▸ Task item:
Repeat the listing that follows without a single change.

────────────────────────────────────────

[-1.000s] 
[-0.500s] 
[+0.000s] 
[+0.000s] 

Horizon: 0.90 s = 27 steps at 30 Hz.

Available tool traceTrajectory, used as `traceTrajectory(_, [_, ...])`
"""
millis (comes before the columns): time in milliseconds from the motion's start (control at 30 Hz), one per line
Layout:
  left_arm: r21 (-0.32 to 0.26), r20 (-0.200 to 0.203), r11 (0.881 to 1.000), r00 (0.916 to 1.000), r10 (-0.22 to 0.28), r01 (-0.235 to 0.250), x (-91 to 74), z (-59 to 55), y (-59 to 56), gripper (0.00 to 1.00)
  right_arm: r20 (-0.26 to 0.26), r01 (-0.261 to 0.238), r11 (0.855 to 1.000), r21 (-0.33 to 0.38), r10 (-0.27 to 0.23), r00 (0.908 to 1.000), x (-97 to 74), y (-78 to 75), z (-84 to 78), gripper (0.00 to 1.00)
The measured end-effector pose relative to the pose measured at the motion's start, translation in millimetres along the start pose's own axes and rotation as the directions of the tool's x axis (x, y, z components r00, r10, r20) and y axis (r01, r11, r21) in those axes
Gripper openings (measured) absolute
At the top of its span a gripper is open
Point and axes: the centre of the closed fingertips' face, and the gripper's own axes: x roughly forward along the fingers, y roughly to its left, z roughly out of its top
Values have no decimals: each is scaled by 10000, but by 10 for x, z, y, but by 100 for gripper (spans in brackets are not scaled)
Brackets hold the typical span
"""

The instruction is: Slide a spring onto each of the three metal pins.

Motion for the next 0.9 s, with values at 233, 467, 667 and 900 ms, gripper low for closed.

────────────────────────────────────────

▸ Reply:
[-1.000s] 
[-0.500s] 
[+0.000s] 
[+0.000s] 

Horizon: 0.90 s = 27 steps at 30 Hz.

Available tool traceTrajectory, used as `traceTrajectory(_, [_, ...])`
"""
millis (comes before the columns): time in milliseconds from the motion's start (control at 30 Hz), one per line
Layout:
  left_arm: r21 (-0.32 to 0.26), r20 (-0.200 to 0.203), r11 (0.881 to 1.000), r00 (0.916 to 1.000), r10 (-0.22 to 0.28), r01 (-0.235 to 0.250), x (-91 to 74), z (-59 to 55), y (-59 to 56), gripper (0.00 to 1.00)
  right_arm: r20 (-0.26 to 0.26), r01 (-0.261 to 0.238), r11 (0.855 to 1.000), r21 (-0.33 to 0.38), r10 (-0.27 to 0.23), r00 (0.908 to 1.000), x (-97 to 74), y (-78 to 75), z (-84 to 78), gripper (0.00 to 1.00)
The measured end-effector pose relative to the pose measured at the motion's start, translation in millimetres along the start pose's own axes and rotation as the directions of the tool's x axis (x, y, z components r00, r10, r20) and y axis (r01, r11, r21) in those axes
Gripper openings (measured) absolute
At the top of its span a gripper is open
Point and axes: the centre of the closed fingertips' face, and the gripper's own axes: x roughly forward along the fingers, y roughly to its left, z roughly out of its top
Values have no decimals: each is scaled by 10000, but by 10 for x, z, y, but by 100 for gripper (spans in brackets are not scaled)
Brackets hold the typical span
"""

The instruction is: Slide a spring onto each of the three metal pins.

Motion for the next 0.9 s, with values at 233, 467, 667 and 900 ms, gripper low for closed.

Work on this exercise is done.